Task goal: The listing below must be returned in full and unchanged, without the images it carries.
++++++
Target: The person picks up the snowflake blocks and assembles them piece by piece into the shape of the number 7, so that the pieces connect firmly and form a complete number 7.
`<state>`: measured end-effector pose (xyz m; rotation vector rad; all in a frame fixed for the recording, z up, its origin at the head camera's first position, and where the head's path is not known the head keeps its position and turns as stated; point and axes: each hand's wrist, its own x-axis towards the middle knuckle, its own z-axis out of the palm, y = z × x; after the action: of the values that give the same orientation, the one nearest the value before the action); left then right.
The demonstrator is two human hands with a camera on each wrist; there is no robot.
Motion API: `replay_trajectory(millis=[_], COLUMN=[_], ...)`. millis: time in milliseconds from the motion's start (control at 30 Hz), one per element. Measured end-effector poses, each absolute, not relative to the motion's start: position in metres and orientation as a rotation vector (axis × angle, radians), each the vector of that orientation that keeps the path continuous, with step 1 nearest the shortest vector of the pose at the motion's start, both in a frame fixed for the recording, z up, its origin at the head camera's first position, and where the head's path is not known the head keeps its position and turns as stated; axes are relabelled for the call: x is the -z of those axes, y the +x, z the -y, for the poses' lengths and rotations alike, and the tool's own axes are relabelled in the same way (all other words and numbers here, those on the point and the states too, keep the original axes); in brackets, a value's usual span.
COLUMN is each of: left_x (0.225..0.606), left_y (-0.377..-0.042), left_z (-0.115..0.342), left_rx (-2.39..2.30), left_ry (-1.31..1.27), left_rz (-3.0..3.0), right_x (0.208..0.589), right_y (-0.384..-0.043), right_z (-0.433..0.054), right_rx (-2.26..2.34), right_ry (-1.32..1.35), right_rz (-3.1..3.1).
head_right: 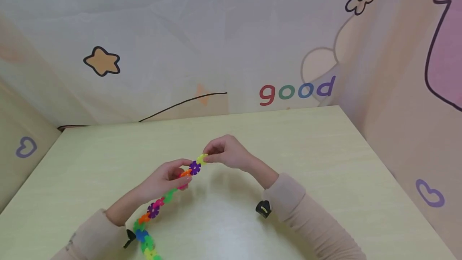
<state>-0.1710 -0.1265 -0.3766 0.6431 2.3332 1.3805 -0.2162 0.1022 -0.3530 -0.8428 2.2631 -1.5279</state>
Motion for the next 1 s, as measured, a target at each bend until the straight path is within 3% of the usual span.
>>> replay_trajectory(millis=[233, 1000], left_x=[0.3786, 0.3799], left_y=[-0.1695, -0.1718], left_z=[0.1191, 0.1210], left_rx=[-1.380, -1.403], left_ry=[0.753, 0.730], left_rz=[-2.424, -2.369], right_x=[0.3531, 0.3555], right_y=[-0.2108, -0.2114], right_z=[-0.1019, -0.0979], right_rx=[1.534, 1.530], right_ry=[-0.844, -0.873], right_rz=[-2.315, -2.336])
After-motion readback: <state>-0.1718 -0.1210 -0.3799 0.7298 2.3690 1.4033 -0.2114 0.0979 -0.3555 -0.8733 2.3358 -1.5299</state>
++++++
Solution to this task:
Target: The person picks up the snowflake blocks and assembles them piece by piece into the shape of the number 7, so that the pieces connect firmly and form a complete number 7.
`<state>`: measured end-effector pose (xyz m; rotation vector rad; all in a frame fixed for the recording, z up, its origin at the head camera's first position, and where the head's path is not known the head keeps its position and turns as stated; point and axes: each hand's wrist, its own x-axis towards the middle knuckle, its own z-axis out of the palm, y = z × x; after the action: of the values that give the same orientation, the one nearest the value before the action); left then right.
The demonstrator is two human hands with a camera on each wrist; there is no robot.
Motion API: `replay_trajectory(millis=[_], COLUMN=[_], ...)`. millis: time in milliseconds from the motion's start (control at 30 Hz), one per element. Measured end-effector poses, each absolute, not relative to the motion's start: position in metres and orientation as a rotation vector (axis × angle, radians), each the vector of that orientation that keeps the path continuous, with step 1 nearest the shortest vector of the pose at the motion's start, both in a frame fixed for the recording, z up, its origin at the head camera's first position, and where the head's path is not known the head keeps its position and turns as stated; axes are relabelled for the call: x is the -z of those axes, y the +x, z the -y, for the poses' lengths and rotations alike, and the tool's own axes are relabelled in the same way (all other words and numbers here, those on the point and the states too, keep the original axes); in brackets, a value's usual span.
COLUMN is each of: left_x (0.225..0.606), left_y (-0.377..-0.042), left_z (-0.115..0.342), left_rx (-2.39..2.30), left_ry (-1.31..1.27), left_rz (-3.0..3.0), right_x (0.208..0.589), right_y (-0.384..-0.043), right_z (-0.433..0.054), right_rx (-2.26..2.34), right_ry (-1.32..1.35), right_rz (-3.1..3.1).
head_right: 
<state>-0.1710 -0.1265 -0.3766 0.6431 2.3332 1.3805 -0.2162 0.1022 -0.3530 -0.8428 2.2631 -1.5279</state>
Motion for the next 1 s, as measured, a target at each bend until the straight path is within 3% of the usual span.
>>> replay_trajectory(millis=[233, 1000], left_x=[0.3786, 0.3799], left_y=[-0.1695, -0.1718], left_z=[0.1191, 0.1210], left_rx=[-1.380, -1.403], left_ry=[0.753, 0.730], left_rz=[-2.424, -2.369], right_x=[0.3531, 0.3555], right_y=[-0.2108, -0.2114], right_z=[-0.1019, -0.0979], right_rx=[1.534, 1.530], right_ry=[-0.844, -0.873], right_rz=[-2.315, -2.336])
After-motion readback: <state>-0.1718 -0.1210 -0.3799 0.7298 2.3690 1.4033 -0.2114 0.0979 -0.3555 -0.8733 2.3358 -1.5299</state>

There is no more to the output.